Cashmere goat usually live in a cold and dry environment. The fine cashmere fibers greatly help these animals to combat heat loss. This adaptive feature is also accompanied by other physiologic mechanisms that help maintain mineral and energy homeostases23,44. For example, ADCY4 (adenylyl cyclase 4) was involved in the regulation of the oxytocin signaling pathway, insulin secretion, adrenergic signaling in cardiomyocytes, rap1 signaling pathway, and cGMP-PKG signaling pathway. Besides, Adenylyl cyclase (AC)‐stimulated cAMP is involved in cAMP‐induced cell proliferation in cultured adrenal cells and a key mediator of Na and water transport45,46. Four other genes ROCK1 (Rho-associated protein kinase 1), ACNA1C (calcium voltage-gated channel subunit alpha1 C), OXTR (oxytocin receptor) were also involved in the oxytocin signaling pathway.

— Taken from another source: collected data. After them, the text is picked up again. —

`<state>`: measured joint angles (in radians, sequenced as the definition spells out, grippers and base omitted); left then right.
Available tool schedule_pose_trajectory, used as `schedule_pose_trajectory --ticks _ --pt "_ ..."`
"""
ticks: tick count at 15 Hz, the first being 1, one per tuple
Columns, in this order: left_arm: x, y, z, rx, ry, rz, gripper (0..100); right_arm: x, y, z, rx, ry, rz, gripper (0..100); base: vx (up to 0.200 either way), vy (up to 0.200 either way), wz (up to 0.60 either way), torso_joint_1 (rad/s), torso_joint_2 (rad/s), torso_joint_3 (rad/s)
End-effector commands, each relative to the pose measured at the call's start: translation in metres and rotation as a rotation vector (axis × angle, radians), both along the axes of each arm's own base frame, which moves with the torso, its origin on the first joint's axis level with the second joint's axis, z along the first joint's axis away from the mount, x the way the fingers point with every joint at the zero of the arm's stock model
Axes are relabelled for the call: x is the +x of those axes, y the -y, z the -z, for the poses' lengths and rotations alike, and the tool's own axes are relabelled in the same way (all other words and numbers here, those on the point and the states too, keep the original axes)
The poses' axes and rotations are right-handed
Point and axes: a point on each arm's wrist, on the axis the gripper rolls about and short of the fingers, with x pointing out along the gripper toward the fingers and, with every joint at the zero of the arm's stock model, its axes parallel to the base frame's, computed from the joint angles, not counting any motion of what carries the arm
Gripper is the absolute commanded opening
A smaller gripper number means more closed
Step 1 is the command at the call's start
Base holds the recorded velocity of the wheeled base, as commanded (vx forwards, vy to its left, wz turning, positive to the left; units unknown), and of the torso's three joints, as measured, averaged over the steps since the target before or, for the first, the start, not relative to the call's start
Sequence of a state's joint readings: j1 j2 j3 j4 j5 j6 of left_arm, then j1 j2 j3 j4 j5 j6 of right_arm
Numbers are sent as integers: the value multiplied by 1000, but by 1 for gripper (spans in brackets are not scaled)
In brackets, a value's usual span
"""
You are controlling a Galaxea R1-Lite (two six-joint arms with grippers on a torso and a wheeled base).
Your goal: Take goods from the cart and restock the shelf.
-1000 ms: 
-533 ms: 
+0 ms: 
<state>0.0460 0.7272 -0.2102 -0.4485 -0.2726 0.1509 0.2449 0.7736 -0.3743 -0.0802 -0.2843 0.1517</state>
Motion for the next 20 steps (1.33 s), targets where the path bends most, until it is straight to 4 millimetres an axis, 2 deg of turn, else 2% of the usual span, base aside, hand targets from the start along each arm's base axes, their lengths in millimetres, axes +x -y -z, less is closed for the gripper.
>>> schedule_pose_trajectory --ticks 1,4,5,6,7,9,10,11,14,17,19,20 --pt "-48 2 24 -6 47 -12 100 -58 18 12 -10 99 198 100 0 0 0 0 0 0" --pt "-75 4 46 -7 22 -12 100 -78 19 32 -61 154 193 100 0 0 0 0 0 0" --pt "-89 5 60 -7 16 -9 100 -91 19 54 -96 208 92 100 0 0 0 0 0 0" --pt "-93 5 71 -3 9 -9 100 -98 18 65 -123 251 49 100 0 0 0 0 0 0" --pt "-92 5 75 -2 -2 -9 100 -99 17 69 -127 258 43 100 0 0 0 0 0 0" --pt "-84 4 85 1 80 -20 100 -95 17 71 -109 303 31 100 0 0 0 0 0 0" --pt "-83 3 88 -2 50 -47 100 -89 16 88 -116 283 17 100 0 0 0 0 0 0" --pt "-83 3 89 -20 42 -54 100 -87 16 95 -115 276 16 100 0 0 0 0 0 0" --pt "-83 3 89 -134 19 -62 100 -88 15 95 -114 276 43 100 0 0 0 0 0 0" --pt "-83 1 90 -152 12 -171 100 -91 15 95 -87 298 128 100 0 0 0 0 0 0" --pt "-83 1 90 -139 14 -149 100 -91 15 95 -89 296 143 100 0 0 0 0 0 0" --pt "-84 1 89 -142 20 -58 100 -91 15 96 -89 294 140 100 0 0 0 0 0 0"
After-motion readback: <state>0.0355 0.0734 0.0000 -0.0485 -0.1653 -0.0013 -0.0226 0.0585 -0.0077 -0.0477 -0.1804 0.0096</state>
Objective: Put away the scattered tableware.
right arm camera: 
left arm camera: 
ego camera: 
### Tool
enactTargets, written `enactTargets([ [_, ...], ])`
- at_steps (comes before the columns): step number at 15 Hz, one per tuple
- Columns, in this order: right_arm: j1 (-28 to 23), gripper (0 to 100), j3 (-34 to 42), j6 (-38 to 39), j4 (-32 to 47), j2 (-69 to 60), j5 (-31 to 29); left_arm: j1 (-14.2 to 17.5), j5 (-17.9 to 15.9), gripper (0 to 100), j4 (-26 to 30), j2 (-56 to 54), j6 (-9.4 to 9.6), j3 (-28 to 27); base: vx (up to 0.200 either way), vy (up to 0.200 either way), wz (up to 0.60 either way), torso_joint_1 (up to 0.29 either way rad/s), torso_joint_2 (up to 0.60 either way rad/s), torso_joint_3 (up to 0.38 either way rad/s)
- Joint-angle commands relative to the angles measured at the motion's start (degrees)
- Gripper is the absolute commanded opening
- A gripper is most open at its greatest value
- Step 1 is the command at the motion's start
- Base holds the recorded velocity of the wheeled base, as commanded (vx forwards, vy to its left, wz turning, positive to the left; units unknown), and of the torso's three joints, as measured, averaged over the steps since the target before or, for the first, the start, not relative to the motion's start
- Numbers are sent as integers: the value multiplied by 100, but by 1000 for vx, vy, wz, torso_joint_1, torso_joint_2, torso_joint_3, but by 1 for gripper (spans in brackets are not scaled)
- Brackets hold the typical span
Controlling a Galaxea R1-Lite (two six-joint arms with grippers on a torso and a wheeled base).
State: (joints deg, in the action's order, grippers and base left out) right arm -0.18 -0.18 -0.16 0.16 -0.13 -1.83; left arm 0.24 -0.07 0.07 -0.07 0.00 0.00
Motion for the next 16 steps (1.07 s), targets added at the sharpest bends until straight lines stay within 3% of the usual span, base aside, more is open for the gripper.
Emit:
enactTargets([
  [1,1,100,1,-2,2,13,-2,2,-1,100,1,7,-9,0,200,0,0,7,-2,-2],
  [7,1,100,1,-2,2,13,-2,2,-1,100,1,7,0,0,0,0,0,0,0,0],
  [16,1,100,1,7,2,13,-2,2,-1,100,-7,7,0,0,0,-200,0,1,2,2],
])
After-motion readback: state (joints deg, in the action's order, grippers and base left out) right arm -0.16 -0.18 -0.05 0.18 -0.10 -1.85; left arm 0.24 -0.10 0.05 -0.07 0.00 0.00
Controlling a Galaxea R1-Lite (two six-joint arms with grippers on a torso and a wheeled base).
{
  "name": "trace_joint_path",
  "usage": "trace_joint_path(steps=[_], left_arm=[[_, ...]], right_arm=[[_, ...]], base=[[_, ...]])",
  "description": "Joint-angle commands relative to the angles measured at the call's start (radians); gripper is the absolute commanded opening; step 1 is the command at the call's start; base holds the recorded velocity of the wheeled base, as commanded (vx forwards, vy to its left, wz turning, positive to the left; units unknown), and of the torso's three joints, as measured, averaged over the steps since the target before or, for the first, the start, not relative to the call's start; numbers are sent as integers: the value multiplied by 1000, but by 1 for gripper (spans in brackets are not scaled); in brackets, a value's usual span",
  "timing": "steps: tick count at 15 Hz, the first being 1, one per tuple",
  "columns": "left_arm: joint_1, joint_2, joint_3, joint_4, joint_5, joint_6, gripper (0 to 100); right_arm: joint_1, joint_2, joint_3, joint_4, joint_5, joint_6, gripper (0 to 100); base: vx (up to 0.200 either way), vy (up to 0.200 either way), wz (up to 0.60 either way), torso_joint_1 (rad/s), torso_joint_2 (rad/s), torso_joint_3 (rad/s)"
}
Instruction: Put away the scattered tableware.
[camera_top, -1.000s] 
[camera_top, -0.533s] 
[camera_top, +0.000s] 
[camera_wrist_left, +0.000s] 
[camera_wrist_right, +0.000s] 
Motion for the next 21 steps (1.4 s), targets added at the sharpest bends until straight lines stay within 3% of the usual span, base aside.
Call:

It was reported that they were all functionally related to the regulation of skin development, fat metabolism, and ion homeostasis. In addition, three candidate genes CACNA2D1 (calcium channel, voltage-dependent, alpha2/delta subunit 1), AGT (angiotensinogen), and PTGER2 (prostaglandin E receptor 2) were involved in the renin secretion pathway. SLC24A4 (Sodium/Potassium/Calcium Exchanger 4) were located in the classical HIF-1 (hypoxia-induced factors) pathway, which plays a central role in regulating cellular responses to hypoxia19. IGFBP7 and FGF5 have high outlier value indicated under selection, then we further analyzed the allele frequency difference of each SNVs (Supplementary Data 8). It would be interesting to see how the genetic variations in these genes affect the phenotypes of cashmere goat in future studies.

Conclusion

The use of the latest high-quality reference goat genome assembly provided us more details of the genomic information compared to CHIR_1.0 and CHIR_2.0. To avoid false positives in identifying SNPs and Indels in our study, a series of filtering step were applied to remove low-quality SNPs. This procedure guaranteed high quality genetic variants for the downstream analyses. The large number of genetic variants identified in this study gives us a chance to further explore the genetic diversity and genetic basis of different phenotypes in goats. The population-specific molecular markers can be used to distinguish phenotypically similar animals with higher accuracy.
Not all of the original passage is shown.